Aim of the exercise:
Below is a listing. Write out exactly its lines between the one holding "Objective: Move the" and the one holding "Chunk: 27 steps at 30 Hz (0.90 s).", inclusive.

-----

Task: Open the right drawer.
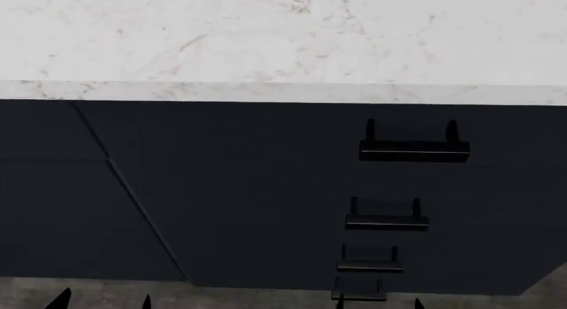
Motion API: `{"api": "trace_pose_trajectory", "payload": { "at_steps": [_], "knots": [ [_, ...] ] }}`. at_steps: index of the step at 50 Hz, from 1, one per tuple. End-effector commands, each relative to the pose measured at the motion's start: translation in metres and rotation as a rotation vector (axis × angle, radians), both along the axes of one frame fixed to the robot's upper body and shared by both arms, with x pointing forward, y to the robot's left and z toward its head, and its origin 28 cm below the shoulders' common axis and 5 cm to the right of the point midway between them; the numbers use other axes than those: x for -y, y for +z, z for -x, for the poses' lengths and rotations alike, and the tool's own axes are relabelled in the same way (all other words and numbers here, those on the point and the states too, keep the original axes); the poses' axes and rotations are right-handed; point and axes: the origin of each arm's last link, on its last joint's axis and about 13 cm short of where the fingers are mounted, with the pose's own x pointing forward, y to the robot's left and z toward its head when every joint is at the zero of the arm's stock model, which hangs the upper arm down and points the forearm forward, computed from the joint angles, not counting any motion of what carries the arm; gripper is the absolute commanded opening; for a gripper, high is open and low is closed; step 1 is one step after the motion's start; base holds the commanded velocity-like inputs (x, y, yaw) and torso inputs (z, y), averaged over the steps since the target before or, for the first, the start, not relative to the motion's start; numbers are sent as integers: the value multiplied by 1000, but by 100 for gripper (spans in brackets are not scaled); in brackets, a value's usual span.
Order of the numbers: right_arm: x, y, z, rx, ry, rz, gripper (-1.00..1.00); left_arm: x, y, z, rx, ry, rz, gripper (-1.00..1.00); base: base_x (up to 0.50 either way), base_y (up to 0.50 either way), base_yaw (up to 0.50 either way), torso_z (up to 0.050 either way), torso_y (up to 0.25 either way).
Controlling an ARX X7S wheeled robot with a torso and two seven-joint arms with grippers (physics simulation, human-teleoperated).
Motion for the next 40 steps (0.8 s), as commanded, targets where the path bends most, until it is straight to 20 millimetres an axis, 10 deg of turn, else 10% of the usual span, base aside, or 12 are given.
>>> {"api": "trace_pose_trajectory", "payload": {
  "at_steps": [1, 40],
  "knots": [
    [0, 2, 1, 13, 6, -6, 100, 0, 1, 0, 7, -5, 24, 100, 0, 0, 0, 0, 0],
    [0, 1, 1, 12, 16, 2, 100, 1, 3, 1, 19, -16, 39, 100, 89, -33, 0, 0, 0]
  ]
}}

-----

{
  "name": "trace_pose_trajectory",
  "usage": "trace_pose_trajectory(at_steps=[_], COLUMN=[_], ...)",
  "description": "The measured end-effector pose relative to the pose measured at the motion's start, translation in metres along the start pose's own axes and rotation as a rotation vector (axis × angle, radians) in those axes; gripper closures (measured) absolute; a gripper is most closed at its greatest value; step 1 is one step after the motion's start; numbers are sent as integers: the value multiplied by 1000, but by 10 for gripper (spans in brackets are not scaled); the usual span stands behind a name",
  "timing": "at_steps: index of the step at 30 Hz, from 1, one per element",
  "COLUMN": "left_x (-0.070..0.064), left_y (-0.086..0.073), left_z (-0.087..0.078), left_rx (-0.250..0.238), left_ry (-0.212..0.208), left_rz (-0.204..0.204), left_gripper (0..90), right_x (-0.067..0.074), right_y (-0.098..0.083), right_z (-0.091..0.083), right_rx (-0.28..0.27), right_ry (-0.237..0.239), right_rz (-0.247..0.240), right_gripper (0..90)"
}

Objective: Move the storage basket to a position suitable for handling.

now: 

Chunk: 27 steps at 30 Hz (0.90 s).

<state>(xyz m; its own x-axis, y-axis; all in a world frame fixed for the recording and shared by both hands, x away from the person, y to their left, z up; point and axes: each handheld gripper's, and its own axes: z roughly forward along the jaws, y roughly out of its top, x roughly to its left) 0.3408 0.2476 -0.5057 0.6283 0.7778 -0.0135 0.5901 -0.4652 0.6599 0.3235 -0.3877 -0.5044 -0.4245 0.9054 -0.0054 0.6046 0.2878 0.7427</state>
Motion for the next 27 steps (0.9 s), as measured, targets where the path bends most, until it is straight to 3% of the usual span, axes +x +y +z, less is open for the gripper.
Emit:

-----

Solution for this task:
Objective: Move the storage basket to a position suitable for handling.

now: 

Chunk: 27 steps at 30 Hz (0.90 s).

This exercise has been worked through to completion.